Back then, his guests were as famous as the stars he traded in. And they didn't always come during calling hours.
"Michael Jackson used to come in, before it opened or after it closed, with two bodyguards. He'd say to me, 'Mr. Everett, do you have any Shirley Temple or Disney or child stars?'"
Everett has done business with Steven Spielberg, Leonardo DiCaprio, and Clint Eastwood, among others. The stars tend to seek his counsel when buying film-related items as gifts.
By the end of the 1990s, he had closed the Hollywood store after his friendship — and the neighborhood — fell apart. "We had a porn theater open down the street, and people were panhandling for money," he remembers. "It wasn't paying its bills anymore."
In 2000, he also shuttered his downtown Cleveland store after weathering his ninth break-in — almost one a year. Every time, the crooks took money and equipment, but never posters.
Far from the lights of Tinseltown — or even C-Town — Everett opened up shop in Kirtland, where he lives. He does little walk-up business there, but also little commuting. "And out here in Kirtland," he adds, "I have been broken into zero times."
Every once in a while, an avid collector — maybe 20 of them a year — will find his way to Everett's strip-mall home to root among the cartons and stacks. He welcomes them all.
"We had two guys from California who spent nine days here," he recalls. "I've got a man here from California right now who comes in once a year. This guy is a high-end dealer, looking for important stuff. He's looking to buy a lot and wants a discount."
In Hollywood's early years, more posters were printed in Cleveland than anywhere else, thanks to a concentration of companies specializing in the stone lithography process used to manufacture posters into the 1940s.
One inevitable by-product of poster making was overprinting — printing-press flubs that have gone from worthless to (in some cases) priceless.
"You're running a poster, then you run another poster, and one poster prints over another at the end. Then you had two or three overprints on one sheet," says Bob West, a professor in Kent State's journalism and mass communications department.
In the 1960s, West worked for an ad agency that used one of Cleveland's main lithographers, Continental Lithograph Printing, which is still in operation on East 72nd Street near St. Clair Avenue. (It's known today as Continental Franzen Litho.)
"They just gave them away, to me anyway," he says. "I used them to wallpaper my house. I think other people used them for decoration too. Now they're valuable — one of a kind — but I moved a long time ago. Maybe they're still in that house."
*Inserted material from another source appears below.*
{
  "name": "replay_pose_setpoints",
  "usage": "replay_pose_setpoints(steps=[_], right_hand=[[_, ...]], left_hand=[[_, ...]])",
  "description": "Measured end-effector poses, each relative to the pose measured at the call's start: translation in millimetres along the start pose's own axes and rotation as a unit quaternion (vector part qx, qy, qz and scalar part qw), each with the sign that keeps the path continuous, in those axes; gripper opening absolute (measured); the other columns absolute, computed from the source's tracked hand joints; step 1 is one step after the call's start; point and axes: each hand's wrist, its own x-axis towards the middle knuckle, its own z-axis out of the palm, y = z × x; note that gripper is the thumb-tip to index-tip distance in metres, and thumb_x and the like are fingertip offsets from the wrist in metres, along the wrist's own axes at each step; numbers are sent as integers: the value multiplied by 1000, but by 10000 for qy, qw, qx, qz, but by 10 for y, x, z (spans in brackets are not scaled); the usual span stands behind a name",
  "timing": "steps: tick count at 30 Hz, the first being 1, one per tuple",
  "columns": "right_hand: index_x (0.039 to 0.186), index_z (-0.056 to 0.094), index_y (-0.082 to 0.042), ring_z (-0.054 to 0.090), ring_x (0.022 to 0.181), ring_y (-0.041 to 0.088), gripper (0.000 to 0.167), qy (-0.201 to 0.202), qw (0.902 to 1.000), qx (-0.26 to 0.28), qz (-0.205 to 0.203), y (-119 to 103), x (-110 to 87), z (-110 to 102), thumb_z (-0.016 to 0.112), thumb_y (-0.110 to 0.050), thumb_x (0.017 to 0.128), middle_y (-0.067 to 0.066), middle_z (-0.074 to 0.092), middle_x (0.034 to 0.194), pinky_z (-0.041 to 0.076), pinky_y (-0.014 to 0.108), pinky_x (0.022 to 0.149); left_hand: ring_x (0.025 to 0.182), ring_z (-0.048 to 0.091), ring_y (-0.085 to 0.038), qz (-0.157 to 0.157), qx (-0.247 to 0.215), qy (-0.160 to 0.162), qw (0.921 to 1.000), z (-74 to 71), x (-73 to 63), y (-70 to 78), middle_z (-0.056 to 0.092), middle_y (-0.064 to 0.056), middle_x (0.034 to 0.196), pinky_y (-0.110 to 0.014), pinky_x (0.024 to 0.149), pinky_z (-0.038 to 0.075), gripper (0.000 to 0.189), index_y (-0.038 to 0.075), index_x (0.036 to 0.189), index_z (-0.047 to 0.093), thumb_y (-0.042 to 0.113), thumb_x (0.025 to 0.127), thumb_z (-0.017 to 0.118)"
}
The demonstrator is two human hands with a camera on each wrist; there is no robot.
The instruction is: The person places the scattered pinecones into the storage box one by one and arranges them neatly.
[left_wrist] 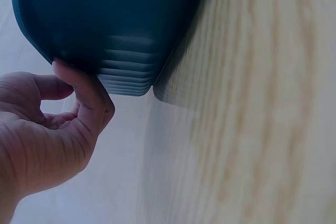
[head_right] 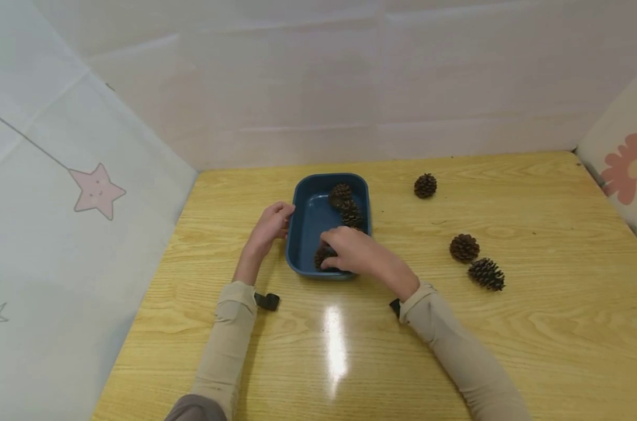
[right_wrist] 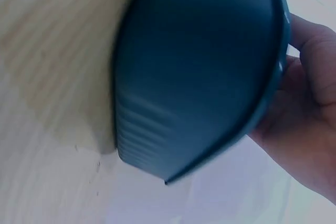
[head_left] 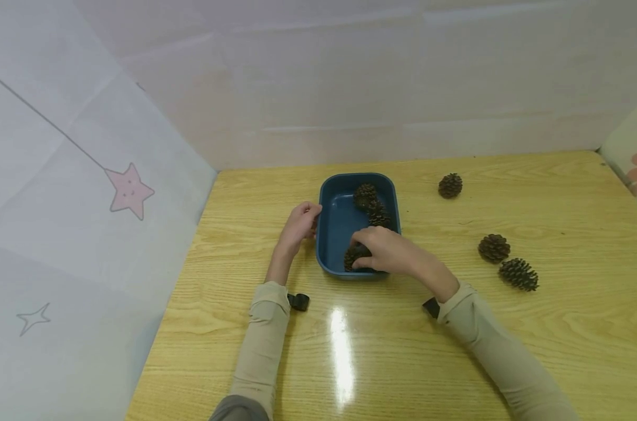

In other instances, the houses themselves are stockpiles of memorabilia.
Years ago, once a movie's theatrical run had ended, posters that weren't trashed sometimes fell into the hands of area home-builders: Promotional window cards, measuring 14x22 inches, were printed on heavy cardboard stock that, back then, was used as insulation in houses.
Today, Everett is sometimes called on to assess the treasures hidden in the walls of homes. As he puts it: "Death brings the good and the bad." And the death of an old house can yield a treasure chest of movie memories.
"We sold $100,000 out of the floorboards of a house in Washington," he says. "They were almost all from 1927, when the house was built. The guy must have worked for a theater or lithograph company."
Everett has seen much of the same here. "Cleveland is rich in history. We know there are more houses with posters in them. We find them when they are renovating or tearing them down. They're all on the West and South Side. We haven't found a single one on the East Side. I think it's because the homes there are older."